Information provided:
************
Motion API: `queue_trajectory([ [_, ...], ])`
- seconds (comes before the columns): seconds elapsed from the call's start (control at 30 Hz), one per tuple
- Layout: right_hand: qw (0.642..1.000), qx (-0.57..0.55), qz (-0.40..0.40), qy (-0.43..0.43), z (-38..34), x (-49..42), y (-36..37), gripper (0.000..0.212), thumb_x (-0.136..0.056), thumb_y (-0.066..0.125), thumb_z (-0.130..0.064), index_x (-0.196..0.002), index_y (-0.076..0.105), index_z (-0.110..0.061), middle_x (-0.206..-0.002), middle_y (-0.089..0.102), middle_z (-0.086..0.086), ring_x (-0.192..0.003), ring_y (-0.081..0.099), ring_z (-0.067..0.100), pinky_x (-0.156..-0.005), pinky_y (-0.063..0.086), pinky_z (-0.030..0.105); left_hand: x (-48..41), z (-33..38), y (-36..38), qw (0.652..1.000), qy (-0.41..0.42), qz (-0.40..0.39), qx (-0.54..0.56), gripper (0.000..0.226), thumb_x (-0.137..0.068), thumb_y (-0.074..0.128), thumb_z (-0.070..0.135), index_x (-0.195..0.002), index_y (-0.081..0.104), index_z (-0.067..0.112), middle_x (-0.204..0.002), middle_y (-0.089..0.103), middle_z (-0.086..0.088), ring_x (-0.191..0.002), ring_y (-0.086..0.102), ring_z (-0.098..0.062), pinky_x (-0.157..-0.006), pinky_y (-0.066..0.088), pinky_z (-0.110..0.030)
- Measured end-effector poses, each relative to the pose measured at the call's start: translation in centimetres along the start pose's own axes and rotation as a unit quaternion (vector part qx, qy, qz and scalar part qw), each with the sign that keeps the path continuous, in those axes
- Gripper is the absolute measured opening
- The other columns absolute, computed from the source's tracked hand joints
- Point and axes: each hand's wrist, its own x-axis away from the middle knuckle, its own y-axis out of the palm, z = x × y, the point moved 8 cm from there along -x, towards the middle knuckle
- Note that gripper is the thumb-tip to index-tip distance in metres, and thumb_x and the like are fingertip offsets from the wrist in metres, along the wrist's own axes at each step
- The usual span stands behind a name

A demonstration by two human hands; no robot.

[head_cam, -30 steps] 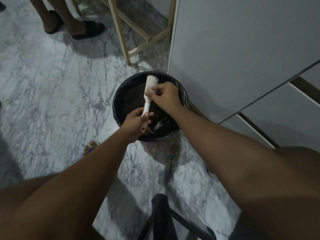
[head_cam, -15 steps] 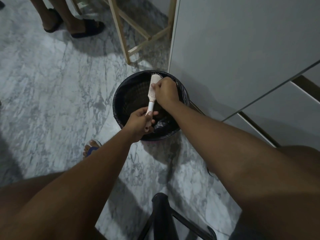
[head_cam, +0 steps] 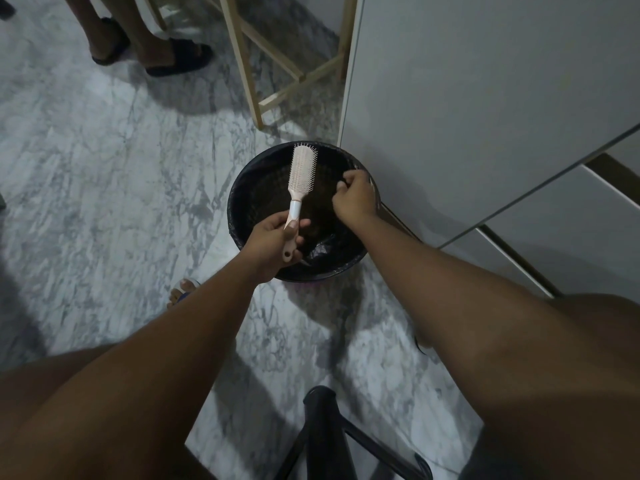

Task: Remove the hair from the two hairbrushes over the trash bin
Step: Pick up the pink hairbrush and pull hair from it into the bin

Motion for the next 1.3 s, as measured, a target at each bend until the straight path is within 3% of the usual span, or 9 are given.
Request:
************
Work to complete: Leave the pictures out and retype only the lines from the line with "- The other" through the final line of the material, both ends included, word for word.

Output:
- The other columns absolute, computed from the source's tracked hand joints
- Point and axes: each hand's wrist, its own x-axis away from the middle knuckle, its own y-axis out of the palm, z = x × y, the point moved 8 cm from there along -x, towards the middle knuckle
- Note that gripper is the thumb-tip to index-tip distance in metres, and thumb_x and the like are fingertip offsets from the wrist in metres, along the wrist's own axes at each step
- The usual span stands behind a name

A demonstration by two human hands; no robot.

[head_cam, -30 steps] 
[head_cam, -15 steps] 
[head_cam, +0 steps] 

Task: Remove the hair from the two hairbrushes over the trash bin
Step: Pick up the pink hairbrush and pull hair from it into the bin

Motion for the next 1.3 s, as measured, a target at each bend until the straight path is within 3% of the usual span, or 9 are given.
Request:

That is the complete answer.